Task prompt:
Here the job is to retype the data word for word while leaving the pictures aside.

----------------------------------------

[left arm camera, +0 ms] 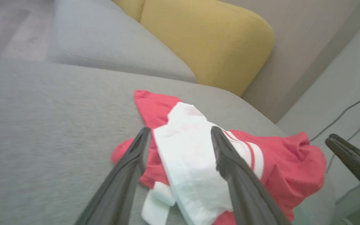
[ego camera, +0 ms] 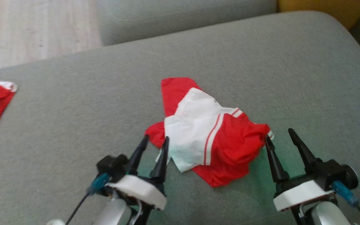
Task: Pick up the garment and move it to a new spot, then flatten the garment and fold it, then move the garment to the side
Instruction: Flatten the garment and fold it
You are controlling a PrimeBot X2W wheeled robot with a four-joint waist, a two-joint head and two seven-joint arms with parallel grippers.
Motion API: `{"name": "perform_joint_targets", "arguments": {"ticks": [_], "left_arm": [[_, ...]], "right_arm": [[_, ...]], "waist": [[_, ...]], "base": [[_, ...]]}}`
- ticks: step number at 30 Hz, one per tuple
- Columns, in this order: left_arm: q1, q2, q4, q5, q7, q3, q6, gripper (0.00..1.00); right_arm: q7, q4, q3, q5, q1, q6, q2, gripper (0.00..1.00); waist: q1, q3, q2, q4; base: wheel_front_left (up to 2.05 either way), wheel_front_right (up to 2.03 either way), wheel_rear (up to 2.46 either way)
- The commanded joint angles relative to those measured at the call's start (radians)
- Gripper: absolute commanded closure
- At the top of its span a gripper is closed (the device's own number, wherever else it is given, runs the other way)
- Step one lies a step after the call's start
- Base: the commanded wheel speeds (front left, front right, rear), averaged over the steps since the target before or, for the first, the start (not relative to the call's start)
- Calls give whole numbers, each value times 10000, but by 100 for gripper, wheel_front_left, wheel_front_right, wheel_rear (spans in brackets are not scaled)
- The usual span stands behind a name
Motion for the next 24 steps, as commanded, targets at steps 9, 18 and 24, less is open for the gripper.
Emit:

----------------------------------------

Result for this task:
[left arm camera, +0 ms] 
[ego camera, +0 ms] 
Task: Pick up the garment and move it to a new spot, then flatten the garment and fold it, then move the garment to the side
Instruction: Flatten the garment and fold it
You are controlling a PrimeBot X2W wheeled robot with a four-joint waist, a two-joint head and two seven-joint arms with parallel grippers.
Motion API: `{"name": "perform_joint_targets", "arguments": {"ticks": [_], "left_arm": [[_, ...]], "right_arm": [[_, ...]], "waist": [[_, ...]], "base": [[_, ...]]}}`
- ticks: step number at 30 Hz, one per tuple
- Columns, in this order: left_arm: q1, q2, q4, q5, q7, q3, q6, gripper (0.00..1.00); right_arm: q7, q4, q3, q5, q1, q6, q2, gripper (0.00..1.00); waist: q1, q3, q2, q4; base: wheel_front_left (up to 2.05 either way), wheel_front_right (up to 2.03 either way), wheel_rear (up to 2.46 either way)
- The commanded joint angles relative to those measured at the call's start (radians)
- Gripper: absolute commanded closure
- At the top of its span a gripper is closed (the device's own number, wherever else it is given, runs the other way)
- Step one lies a step after the call's start
- Base: the commanded wheel speeds (front left, front right, rear), averaged over the steps since the target before or, for the first, the start (not relative to the call's start)
- Calls give whole numbers, each value times 10000, but by 100 for gripper, wheel_front_left, wheel_front_right, wheel_rear (spans in brackets are not scaled)
- The usual span stands behind a name
Motion for the next 24 steps, as commanded, targets at steps 9, 18 and 24, less is open for the gripper.
Emit:

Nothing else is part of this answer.